En la semana que acabamos, intensa y llena de obligaciones, nos han apurado dos cosas. Una tiene solución fácil: no pudimos postearles nuestras impresiones con la frecuencia habitual: serán compensados. La otra es que aquí, en la redacción, tenemos varios calendarios de mitos colgados en la pared. Los mitos literarios encabezan nuestro edén particular, los deportivos, los políticos, los cinematográficos. Y a veces, aunque nos pongamos la guinda cultural mientras tecleamos, debemos reconocer que nuestras pasiones e instintos no son de clase media precisamente.

Claro que el mito se nos fabricó en esas dos décadas prodigiosas del cine, 50-60 del siglo pasado, pero tampoco hay que olvidar que siendo una star y teniendo una vida sobresaltada Liz fue quien apretó a la comunidad hollywoodyana para que salieran del armario las hipocresias al entorno de la homosexualidad y el SIDA. Fue la tía-hermana de un delirante Michael Jackson a quien aconsejó sin que le hiciera demasiado caso. Sobre esa relación escribimos un post no hace tanto.

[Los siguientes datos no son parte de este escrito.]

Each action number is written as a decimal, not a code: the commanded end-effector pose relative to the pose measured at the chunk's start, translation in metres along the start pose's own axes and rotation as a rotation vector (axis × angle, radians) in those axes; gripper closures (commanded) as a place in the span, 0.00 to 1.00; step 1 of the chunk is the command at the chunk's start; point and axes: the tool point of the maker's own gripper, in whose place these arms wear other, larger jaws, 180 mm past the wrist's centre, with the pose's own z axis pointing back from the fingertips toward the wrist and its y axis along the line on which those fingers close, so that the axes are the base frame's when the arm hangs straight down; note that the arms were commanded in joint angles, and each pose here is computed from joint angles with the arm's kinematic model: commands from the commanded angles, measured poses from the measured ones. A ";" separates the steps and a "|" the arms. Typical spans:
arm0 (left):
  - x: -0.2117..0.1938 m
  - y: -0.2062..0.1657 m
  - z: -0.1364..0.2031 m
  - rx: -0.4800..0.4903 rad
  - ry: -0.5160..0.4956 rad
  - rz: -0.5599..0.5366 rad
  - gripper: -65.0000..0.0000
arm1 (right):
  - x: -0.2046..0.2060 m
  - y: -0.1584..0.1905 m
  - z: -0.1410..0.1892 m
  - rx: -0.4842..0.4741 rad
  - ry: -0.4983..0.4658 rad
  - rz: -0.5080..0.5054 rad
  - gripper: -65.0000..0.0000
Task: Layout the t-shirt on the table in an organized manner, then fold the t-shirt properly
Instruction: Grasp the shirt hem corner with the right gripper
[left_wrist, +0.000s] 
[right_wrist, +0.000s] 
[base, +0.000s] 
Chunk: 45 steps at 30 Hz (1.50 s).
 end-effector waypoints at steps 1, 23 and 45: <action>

Pero si por alguien teníamos debilidad era por esa bella mujer de los ojos violeta, pero el repaso de su carrera congrega títulos míticos: Gigante, Cleopatra, Un lugar al sol, Dulce pájaro de juventud, ¿Quién teme a Virginia Wolf? .Elizabeth Taylor nos ha dejado siempre con un palmo de narices. En su juventud por su prestancia, sus anchuras variables a veces a merced del brandy de buen grado. Nadie mejor que ella para para esa Virgina Wolf casi autobiográfica con su propio marido el gran Richard Burton emulando en la ficción algo que parecía paralelo a su agitada vida. Adiós Elizabet Taylor nos quedamos con cara de mecánicos a quienes han arrancado una hoja del calendario de sus mitos.